AS the coronavirus crisis presents the tourism sector with a major and evolving challenge, more than half of hotels across the Balearic Islands have made the decision not to open this year.

The stark announcement was made by the Balearic Hotel Association (ACH) which represents hoteliers in Mallorca, Menorca, Ibiza and Formentera.

In a statement penned by chairman Gabriel Llobera, who also serves as the Vice President of the Confederation for Business Associations in the Balearic Islands (CAEB), the ACH revealed that over 50% of hoteliers will likely delay opening until 2021.

However, they believe this percentage will increase in the following weeks depending on how the pandemic evolves in the country as well as in the rest of the world.

This is largely accountable to global travel restrictions and the dramatic change in the habits of travellers, airlines and tour operators since the outbreak of COVID-19. 

A recent poll conducted by Exceltur showed that 58% of people in the UK and 40% of people in Germany will not go on holiday this year due to fears over the virus.

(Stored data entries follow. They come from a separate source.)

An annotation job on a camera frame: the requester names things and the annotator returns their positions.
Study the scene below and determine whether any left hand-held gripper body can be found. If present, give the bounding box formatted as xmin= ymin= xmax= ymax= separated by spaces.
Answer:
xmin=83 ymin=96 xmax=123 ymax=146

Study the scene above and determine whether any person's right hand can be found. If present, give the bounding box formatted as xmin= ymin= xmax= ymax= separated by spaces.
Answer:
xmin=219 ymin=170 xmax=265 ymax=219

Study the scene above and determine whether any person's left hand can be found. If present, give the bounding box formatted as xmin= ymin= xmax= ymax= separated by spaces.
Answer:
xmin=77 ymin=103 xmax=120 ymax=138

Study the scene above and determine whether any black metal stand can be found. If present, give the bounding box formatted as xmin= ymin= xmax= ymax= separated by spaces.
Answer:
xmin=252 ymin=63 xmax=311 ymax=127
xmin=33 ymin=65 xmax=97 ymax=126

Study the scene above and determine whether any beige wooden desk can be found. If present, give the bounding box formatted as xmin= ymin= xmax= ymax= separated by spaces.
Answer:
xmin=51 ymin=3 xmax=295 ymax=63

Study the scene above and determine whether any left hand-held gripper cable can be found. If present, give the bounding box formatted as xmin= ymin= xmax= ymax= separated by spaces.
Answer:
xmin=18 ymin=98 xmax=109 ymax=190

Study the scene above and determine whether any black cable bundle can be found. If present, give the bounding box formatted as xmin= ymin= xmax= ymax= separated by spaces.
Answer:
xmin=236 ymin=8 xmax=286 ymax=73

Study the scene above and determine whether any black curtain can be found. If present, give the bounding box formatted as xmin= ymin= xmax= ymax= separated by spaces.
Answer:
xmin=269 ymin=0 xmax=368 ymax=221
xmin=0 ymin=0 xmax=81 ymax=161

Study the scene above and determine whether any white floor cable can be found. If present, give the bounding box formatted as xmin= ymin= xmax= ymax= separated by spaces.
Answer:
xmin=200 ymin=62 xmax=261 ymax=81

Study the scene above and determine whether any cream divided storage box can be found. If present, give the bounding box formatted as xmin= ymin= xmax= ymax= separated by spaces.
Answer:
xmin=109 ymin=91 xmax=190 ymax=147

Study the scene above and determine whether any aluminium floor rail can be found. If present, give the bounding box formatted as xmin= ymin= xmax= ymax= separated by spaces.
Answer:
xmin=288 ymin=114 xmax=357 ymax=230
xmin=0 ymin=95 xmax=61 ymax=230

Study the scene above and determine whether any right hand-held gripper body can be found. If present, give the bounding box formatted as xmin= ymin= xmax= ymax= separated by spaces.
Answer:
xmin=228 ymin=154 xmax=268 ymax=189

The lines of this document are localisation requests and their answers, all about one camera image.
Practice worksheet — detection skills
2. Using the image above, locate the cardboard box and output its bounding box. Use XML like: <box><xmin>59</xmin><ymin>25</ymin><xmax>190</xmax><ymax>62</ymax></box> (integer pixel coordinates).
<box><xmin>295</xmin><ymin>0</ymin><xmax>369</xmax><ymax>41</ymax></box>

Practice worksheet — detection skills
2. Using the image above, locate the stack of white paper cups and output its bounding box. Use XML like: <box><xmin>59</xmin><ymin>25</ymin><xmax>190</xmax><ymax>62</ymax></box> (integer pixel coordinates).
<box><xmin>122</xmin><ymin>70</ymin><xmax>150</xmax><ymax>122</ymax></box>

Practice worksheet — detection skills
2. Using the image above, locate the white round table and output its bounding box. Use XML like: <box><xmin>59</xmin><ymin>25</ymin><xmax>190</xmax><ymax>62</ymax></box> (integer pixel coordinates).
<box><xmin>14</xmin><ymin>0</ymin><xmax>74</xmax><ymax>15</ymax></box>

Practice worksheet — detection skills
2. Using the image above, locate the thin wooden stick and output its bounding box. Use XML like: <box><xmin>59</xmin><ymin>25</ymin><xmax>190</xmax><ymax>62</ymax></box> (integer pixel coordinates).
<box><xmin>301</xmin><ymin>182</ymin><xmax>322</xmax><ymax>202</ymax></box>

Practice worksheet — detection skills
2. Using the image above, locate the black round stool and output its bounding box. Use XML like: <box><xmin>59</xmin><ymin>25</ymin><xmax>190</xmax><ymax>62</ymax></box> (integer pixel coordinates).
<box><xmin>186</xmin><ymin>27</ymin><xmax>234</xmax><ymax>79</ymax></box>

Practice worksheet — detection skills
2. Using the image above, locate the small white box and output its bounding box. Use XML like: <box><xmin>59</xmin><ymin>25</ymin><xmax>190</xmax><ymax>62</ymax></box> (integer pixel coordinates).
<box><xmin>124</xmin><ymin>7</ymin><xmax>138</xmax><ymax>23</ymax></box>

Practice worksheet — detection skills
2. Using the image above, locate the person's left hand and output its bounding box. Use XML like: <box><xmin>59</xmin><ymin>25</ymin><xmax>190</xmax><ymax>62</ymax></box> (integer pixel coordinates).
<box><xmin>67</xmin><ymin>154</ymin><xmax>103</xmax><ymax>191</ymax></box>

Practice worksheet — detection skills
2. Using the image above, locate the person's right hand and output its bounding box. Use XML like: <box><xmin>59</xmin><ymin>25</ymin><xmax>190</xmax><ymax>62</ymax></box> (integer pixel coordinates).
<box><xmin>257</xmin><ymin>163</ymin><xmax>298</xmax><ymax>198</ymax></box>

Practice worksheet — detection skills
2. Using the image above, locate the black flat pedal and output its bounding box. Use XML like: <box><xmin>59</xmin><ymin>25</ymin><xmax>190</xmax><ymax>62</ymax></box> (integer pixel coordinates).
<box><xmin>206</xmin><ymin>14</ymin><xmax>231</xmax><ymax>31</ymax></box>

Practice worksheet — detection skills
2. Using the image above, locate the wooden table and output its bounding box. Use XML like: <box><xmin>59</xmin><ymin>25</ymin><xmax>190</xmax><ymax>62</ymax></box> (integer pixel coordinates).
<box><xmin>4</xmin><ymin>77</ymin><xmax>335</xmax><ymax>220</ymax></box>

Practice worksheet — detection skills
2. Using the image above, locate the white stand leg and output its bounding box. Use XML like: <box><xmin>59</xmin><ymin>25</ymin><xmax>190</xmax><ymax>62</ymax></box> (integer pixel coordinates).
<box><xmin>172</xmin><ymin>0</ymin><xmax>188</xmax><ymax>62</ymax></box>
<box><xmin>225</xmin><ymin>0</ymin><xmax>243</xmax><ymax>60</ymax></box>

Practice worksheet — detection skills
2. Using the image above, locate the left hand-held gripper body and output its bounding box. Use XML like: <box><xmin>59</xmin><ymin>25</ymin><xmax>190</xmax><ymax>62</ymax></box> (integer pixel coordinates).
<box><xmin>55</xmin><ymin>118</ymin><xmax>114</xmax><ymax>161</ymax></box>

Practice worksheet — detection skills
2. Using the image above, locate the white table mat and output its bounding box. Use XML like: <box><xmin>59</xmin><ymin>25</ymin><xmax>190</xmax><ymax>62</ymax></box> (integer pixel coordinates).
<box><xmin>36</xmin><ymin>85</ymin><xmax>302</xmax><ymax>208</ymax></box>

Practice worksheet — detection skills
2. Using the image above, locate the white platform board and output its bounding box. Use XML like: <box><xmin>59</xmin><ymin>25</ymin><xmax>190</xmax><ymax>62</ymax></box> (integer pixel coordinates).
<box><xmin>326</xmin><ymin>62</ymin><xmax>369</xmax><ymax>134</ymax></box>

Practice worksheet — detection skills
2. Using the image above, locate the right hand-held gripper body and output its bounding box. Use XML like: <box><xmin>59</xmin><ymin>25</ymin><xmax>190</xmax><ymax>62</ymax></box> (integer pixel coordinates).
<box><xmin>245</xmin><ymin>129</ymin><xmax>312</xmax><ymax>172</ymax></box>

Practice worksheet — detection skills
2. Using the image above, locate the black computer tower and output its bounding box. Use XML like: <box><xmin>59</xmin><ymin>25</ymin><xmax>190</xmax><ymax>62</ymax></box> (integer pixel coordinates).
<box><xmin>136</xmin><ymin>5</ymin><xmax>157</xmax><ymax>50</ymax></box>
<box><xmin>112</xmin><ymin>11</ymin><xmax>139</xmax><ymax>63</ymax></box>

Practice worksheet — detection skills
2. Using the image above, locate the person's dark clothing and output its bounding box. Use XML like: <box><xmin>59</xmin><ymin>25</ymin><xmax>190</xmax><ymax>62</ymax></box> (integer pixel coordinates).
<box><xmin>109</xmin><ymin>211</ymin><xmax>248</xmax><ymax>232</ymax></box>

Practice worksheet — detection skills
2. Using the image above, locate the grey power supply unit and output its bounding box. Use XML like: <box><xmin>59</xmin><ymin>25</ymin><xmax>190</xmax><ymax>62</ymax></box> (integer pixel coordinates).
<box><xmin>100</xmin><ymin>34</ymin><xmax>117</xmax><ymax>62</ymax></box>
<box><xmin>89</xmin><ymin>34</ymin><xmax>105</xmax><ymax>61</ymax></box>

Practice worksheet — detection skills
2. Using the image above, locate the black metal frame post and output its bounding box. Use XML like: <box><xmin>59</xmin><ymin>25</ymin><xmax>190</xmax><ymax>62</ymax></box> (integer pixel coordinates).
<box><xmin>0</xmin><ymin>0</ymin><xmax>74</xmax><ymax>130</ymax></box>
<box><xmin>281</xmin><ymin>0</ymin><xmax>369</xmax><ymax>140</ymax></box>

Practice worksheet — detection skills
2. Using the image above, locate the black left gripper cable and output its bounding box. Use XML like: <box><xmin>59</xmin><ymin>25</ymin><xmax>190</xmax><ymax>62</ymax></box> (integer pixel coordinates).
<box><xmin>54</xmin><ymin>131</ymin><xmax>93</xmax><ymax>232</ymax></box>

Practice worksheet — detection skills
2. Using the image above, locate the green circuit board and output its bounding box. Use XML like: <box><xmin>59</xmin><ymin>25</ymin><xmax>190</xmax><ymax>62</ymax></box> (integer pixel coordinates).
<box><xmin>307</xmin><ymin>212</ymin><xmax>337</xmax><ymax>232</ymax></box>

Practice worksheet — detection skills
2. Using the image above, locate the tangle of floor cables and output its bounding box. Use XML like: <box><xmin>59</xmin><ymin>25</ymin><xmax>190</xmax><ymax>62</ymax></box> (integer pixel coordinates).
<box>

Moreover, airlines operating in the European Union have on average grounded 98% of their fleets.

Mallorca hotel
EMPTY: Hotels remain closed across the Balearic Islands

Taking this into account, Llobera detailed two scenarios which the ACH has drawn up after discussions with its members.

The first, which he described as the ‘most negative’ option, is that most hotels will remain closed this year, due to the steep drop in a demand, especially from the German and British markets.

The second is that hotel chains may decide to open only one or two of their establishments from July 1 or September 1 to cater to a demand in a particular area.

This, Llobera says, will depend on tour operators restarting their activities and if the current restriction on travelling to Spain are relaxed.

The chairman also stressed the importance of accepting that there may be a year without tourists in the Balearic Islands and for this reason, hotels must maintain their liquidity to ensure that they can reopen in the future.

“We cannot jeopardise being able to operate normally in the 2021 season.

“Hotels must have the minimum occupancy to avoid losses and strategic decisions are now being taken to guarantee the long-term viability of companies,” said Llobera.

Earlier this week, the Olive Press reported that the majority of companies within the hospitality, commerce and nightlife industries would delay opening until Easter of next year.

In fear of incurring heavy expenses that cannot be offset with the usual influx of tourists, there is now a growing consensus among unions that reopening without clients will generate more losses than benefits.